There’s more good news, however, as to how these microbes may help guard against droughts. Some new studies have shown that microbes have a direct role to play in helping soil bacteria shield crops from harsh dry seasons while also improving their growth and ability to absorb nutrients from rapidly drying soil. If the crops are beneficial to the bacteria, they may help them adapt to extreme highs and lows as well as massive flooding events.

In one such study, the scientists observed that pepper plants cultivated within arid desert-like conditions can function as “resource islands” wherein they attract and manage to trap in any bacteria that sustain plant development during the periods when water is scarce. At present, we know that our bodies are dependent in many ways on microbes as well, which aid in processes like digestion, and may even control traits that we once attributed to genetics, such as body weight. Perhaps, this relationship with plants is not all that different. There was another study which identified soil bacteria that can actually signal the plants to temporarily open and shut the water absorbing pores on their leaves. Not only does this guard against fungi and other bacteria that may cause disease, but it can also keep the moisture trapped inside the plant.

So what’s the best way to go about cultivating this new biotechnology? Particularly at a time when many people believe GMO’s themselves to be harmful.

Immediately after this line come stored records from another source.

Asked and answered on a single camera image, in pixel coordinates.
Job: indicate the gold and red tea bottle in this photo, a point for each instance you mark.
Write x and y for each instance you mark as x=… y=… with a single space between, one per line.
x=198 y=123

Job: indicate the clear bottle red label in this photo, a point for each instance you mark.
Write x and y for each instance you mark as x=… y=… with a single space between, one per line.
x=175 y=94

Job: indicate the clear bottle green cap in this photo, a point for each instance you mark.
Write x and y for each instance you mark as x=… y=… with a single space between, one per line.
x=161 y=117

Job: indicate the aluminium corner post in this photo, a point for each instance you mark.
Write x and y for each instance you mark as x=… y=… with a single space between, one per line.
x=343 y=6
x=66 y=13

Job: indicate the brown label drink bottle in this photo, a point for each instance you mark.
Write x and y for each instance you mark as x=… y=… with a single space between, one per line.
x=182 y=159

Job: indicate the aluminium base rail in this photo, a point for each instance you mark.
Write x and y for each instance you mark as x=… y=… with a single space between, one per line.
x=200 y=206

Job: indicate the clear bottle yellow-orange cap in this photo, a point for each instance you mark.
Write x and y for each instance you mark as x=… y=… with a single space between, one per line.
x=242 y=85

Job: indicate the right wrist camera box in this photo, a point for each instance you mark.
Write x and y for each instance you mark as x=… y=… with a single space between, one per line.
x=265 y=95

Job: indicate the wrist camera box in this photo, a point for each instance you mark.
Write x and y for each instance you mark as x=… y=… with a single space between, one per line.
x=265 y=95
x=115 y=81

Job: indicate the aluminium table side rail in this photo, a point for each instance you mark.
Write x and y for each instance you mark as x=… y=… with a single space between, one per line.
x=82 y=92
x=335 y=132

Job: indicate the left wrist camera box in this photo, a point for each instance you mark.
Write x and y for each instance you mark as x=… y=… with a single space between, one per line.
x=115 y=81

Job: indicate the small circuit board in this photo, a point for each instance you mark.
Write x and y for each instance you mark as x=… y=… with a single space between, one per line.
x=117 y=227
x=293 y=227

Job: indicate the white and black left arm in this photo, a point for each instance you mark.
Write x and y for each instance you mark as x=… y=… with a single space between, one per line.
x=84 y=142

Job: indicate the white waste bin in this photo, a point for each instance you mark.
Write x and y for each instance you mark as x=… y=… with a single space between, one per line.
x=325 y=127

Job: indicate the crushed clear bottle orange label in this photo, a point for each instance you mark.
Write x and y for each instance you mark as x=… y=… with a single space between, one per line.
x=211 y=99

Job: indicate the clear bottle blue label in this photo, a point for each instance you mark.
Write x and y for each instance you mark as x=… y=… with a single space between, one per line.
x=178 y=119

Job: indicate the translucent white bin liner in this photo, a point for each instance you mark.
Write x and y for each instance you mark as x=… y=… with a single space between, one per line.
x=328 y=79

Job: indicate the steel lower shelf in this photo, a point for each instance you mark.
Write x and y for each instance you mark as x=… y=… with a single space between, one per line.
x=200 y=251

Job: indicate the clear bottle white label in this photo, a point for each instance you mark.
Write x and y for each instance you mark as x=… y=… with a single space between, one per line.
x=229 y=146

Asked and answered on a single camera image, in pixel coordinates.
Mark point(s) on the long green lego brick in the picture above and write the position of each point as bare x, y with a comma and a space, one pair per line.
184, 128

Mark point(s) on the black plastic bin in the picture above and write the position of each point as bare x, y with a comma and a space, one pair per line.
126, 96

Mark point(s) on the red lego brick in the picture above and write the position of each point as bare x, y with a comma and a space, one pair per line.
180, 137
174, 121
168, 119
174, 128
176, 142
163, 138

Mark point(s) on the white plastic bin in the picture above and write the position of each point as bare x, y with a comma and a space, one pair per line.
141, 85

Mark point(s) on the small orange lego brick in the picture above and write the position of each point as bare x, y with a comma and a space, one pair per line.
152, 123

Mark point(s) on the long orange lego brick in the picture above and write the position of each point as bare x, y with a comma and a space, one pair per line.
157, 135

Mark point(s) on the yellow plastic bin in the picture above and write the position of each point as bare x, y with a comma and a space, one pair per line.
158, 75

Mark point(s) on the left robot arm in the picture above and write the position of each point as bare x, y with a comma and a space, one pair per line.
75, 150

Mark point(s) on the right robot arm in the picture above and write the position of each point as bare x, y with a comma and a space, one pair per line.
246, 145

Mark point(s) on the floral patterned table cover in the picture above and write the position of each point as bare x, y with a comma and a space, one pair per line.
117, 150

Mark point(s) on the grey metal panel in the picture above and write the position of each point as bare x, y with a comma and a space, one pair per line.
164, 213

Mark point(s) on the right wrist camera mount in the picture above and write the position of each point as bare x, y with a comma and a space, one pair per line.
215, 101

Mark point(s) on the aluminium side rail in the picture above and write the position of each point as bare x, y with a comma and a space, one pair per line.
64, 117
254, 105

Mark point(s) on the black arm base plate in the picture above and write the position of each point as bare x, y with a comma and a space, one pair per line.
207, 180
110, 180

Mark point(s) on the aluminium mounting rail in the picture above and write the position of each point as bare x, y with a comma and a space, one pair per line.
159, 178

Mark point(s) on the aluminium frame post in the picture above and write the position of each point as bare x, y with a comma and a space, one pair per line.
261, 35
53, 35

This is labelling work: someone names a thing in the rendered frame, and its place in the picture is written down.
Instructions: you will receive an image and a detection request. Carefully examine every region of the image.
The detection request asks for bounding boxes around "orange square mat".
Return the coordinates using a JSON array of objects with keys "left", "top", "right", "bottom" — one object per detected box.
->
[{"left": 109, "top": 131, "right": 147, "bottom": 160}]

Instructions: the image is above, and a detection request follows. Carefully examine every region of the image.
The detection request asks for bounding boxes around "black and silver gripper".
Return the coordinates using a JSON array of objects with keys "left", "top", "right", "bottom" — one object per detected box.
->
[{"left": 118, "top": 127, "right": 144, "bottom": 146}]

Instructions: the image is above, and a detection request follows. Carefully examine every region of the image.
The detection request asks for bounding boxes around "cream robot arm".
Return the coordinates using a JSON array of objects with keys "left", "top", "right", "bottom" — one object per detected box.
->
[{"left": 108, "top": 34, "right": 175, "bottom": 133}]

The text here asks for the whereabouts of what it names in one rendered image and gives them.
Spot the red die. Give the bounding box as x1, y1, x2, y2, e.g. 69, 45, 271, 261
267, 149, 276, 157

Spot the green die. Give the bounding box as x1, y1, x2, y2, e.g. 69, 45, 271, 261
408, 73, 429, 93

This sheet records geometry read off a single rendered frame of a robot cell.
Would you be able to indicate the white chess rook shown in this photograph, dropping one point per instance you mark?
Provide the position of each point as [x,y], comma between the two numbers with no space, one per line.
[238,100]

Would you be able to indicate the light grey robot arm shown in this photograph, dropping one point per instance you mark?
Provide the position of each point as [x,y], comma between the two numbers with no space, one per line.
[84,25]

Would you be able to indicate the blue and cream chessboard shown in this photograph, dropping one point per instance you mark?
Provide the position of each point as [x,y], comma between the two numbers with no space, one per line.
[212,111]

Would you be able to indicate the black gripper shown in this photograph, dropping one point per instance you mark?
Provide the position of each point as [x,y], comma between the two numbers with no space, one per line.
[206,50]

As we speak, companies involved in the production of foods and medicine, such as Nozozymes, Monsanto and Bayer Crop Sciences, are already launching their own investigation in to how we may go about the commercialization of soil bacteria. In their stead, are also several start-up companies that work tirelessly around the clock in order to commercialize microbial cocktails for growing food, but in all, we are only at the dawn of what may be an exciting new era of realizing the full potential that microbes have to offer.

The United Nations has officially designated 2015 as its International Year of Soil, part of a systematic plan to focus on not only climate change, but one of the problems it brings along with it – the issue of world hunger. Therefore, governments, funders and researchers of all stripes have been taking a serious look into the function of healthy soil in helping the United Nations reach its goal of achieving food security, while the population continues to climb past the seven billion mark, and the prolonged droughts of climate change continue to lower the yields of important food crops. While these initiatives often do a good job looking at the big picture, considering the potential that crop surpluses will have on communities and farmers, one thing that is so often overlooked is hidden in the soil itself, many species of which have evolved over the last six thousand years with their crops, part of a functioning ecosystem in which the crops themselves are essential to the life processes of the soil microbes.

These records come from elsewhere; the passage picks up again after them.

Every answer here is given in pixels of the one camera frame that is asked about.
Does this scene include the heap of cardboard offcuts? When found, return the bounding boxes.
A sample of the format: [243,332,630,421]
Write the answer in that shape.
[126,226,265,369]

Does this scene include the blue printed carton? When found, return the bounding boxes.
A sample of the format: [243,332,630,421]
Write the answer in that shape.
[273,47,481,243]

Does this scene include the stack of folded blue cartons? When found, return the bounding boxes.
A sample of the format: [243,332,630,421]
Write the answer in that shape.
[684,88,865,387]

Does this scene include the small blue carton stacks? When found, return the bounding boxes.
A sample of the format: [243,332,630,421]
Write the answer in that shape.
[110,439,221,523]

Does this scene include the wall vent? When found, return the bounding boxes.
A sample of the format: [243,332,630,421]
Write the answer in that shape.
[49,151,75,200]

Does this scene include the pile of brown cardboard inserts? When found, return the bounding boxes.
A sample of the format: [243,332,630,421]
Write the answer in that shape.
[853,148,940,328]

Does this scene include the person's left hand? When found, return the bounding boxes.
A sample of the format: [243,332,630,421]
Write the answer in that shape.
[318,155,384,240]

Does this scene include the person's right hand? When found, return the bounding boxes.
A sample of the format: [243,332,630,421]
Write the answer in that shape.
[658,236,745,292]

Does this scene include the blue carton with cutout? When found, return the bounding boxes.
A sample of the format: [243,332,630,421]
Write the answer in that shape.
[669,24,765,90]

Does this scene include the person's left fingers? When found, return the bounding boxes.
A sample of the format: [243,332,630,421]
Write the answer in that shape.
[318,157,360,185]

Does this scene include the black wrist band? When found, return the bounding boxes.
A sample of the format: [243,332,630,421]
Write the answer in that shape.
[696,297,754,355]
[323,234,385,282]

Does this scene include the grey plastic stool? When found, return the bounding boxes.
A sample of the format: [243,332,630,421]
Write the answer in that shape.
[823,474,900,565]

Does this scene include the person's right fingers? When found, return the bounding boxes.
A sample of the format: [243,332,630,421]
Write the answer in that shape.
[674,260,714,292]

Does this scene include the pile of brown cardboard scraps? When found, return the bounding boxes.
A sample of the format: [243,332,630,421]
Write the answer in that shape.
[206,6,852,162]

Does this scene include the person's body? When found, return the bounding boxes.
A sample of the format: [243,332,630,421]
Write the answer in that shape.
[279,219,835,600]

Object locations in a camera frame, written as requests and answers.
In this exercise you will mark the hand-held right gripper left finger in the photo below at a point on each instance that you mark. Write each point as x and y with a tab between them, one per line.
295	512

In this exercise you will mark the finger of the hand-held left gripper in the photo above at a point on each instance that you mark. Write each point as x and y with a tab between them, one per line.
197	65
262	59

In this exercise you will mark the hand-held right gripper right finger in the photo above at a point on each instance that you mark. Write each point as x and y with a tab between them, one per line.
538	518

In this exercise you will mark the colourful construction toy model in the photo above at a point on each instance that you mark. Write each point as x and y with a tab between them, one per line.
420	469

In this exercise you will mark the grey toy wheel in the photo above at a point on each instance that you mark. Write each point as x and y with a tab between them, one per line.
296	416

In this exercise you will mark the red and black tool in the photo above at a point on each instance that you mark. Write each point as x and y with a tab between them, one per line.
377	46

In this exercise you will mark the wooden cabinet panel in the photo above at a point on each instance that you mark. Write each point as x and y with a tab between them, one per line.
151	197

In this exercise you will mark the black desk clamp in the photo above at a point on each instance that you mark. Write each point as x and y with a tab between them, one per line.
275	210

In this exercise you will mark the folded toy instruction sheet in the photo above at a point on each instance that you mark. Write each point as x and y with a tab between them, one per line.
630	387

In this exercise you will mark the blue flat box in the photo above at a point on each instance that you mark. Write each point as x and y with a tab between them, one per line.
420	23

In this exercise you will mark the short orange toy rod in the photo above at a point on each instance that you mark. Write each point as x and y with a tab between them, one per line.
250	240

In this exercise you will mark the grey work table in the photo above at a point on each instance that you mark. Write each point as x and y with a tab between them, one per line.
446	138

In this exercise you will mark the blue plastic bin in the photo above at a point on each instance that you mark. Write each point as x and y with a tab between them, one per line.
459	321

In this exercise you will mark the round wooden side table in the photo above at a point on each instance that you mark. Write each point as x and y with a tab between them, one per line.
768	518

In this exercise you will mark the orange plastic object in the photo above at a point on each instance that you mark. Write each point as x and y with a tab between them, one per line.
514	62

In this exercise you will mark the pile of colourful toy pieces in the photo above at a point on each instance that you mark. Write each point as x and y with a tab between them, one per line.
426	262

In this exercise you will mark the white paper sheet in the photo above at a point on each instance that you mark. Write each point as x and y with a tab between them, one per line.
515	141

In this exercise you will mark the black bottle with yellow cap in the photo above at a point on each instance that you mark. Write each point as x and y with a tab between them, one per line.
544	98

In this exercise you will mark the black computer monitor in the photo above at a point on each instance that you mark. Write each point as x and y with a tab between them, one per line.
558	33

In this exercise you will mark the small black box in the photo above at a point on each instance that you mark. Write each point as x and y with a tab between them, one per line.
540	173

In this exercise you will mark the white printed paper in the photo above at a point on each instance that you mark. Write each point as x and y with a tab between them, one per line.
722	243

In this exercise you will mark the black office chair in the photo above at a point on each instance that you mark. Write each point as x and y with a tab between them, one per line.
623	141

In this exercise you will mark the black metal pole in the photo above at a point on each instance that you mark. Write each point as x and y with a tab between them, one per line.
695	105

At the end of the day, however, the use of soil microbes for producing better harvests may just be a single phase out of a trying and complex journey as we continue to improve the quality of our food. Even maintaining the quality of the natural resources may be a continuous battle, with climate change expected to worsen by the mid-21st century. Already there are efforts underway to cultivate new GMO’s capable of thriving in drier climates, extracted from beans.

As the climate is changing and unnatural changes like a continuous increase of CO2 continues to build up, risking the destruction of countless natural sanctuaries such as the Amazon River basin, now one of the most important climate sinks on the map, perhaps our best hope in offsetting the impending devastation may lie within nature itself – harvesting what the Earth already offers, in order to preserve our planet for the future.